_TASK GOAL_
What is needed is an exact copy of every line in the listing.

══════════

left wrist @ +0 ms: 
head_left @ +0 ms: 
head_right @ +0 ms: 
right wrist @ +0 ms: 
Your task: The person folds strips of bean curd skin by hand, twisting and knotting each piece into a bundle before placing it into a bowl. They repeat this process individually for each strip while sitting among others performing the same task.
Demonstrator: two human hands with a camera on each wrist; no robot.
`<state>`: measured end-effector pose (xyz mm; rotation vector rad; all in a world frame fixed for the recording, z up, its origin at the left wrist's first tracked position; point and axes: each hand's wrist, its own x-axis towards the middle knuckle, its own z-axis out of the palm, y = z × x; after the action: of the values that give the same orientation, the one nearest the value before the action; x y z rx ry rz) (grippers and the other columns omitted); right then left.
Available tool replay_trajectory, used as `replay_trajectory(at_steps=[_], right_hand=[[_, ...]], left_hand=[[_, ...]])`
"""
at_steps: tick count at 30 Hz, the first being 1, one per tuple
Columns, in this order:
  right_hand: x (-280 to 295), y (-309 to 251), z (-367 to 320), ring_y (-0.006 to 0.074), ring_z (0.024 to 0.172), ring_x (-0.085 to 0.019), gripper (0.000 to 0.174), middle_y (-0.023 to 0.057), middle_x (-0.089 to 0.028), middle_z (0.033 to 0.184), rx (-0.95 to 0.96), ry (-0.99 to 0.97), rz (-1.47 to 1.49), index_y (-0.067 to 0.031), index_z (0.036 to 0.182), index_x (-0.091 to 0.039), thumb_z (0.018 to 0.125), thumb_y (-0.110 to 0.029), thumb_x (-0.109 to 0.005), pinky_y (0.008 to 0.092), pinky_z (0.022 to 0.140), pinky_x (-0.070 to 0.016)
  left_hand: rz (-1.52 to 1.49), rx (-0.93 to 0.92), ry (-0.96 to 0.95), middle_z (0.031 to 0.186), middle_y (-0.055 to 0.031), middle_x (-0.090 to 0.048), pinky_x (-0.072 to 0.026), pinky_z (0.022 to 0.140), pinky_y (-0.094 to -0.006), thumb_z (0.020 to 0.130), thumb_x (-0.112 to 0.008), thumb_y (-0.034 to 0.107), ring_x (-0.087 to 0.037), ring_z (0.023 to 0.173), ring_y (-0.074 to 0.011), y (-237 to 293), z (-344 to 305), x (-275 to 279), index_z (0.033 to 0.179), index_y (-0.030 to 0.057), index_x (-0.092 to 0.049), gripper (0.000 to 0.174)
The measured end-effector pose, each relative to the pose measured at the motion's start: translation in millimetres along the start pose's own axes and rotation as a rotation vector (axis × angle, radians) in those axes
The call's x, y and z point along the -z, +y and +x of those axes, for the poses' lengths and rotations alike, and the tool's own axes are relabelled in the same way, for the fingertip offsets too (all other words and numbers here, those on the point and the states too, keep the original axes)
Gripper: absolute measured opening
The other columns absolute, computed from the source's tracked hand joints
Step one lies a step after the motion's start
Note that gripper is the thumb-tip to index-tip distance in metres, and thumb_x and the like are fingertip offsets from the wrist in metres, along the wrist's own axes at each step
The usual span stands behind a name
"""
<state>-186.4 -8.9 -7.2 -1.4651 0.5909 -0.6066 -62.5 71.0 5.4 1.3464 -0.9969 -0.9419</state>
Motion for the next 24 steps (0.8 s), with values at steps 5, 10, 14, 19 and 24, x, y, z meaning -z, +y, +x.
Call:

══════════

_PROBLEM SOLUTION_
left wrist @ +0 ms: 
head_left @ +0 ms: 
head_right @ +0 ms: 
right wrist @ +0 ms: 
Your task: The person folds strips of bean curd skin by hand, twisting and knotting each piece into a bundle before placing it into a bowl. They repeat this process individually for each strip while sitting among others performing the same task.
Demonstrator: two human hands with a camera on each wrist; no robot.
`<state>`: measured end-effector pose (xyz mm; rotation vector rad; all in a world frame fixed for the recording, z up, its origin at the left wrist's first tracked position; point and axes: each hand's wrist, its own x-axis towards the middle knuckle, its own z-axis out of the palm, y = z × x; after the action: of the values that give the same orientation, the one nearest the value before the action; x y z rx ry rz) (grippers and the other columns omitted); right then left.
Available tool replay_trajectory, used as `replay_trajectory(at_steps=[_], right_hand=[[_, ...]], left_hand=[[_, ...]])`
"""
at_steps: tick count at 30 Hz, the first being 1, one per tuple
Columns, in this order:
  right_hand: x (-280 to 295), y (-309 to 251), z (-367 to 320), ring_y (-0.006 to 0.074), ring_z (0.024 to 0.172), ring_x (-0.085 to 0.019), gripper (0.000 to 0.174), middle_y (-0.023 to 0.057), middle_x (-0.089 to 0.028), middle_z (0.033 to 0.184), rx (-0.95 to 0.96), ry (-0.99 to 0.97), rz (-1.47 to 1.49), index_y (-0.067 to 0.031), index_z (0.036 to 0.182), index_x (-0.091 to 0.039), thumb_z (0.018 to 0.125), thumb_y (-0.110 to 0.029), thumb_x (-0.109 to 0.005), pinky_y (0.008 to 0.092), pinky_z (0.022 to 0.140), pinky_x (-0.070 to 0.016)
  left_hand: rz (-1.52 to 1.49), rx (-0.93 to 0.92), ry (-0.96 to 0.95), middle_z (0.031 to 0.186), middle_y (-0.055 to 0.031), middle_x (-0.090 to 0.048), pinky_x (-0.072 to 0.026), pinky_z (0.022 to 0.140), pinky_y (-0.094 to -0.006), thumb_z (0.020 to 0.130), thumb_x (-0.112 to 0.008), thumb_y (-0.034 to 0.107), ring_x (-0.087 to 0.037), ring_z (0.023 to 0.173), ring_y (-0.074 to 0.011), y (-237 to 293), z (-344 to 305), x (-275 to 279), index_z (0.033 to 0.179), index_y (-0.030 to 0.057), index_x (-0.092 to 0.049), gripper (0.000 to 0.174)
The measured end-effector pose, each relative to the pose measured at the motion's start: translation in millimetres along the start pose's own axes and rotation as a rotation vector (axis × angle, radians) in those axes
The call's x, y and z point along the -z, +y and +x of those axes, for the poses' lengths and rotations alike, and the tool's own axes are relabelled in the same way, for the fingertip offsets too (all other words and numbers here, those on the point and the states too, keep the original axes)
Gripper: absolute measured opening
The other columns absolute, computed from the source's tracked hand joints
Step one lies a step after the motion's start
Note that gripper is the thumb-tip to index-tip distance in metres, and thumb_x and the like are fingertip offsets from the wrist in metres, along the wrist's own axes at each step
The usual span stands behind a name
"""
<state>-186.4 -8.9 -7.2 -1.4651 0.5909 -0.6066 -62.5 71.0 5.4 1.3464 -0.9969 -0.9419</state>
Motion for the next 24 steps (0.8 s), with values at steps 5, 10, 14, 19 and 24, x, y, z meaning -z, +y, +x.
Call:

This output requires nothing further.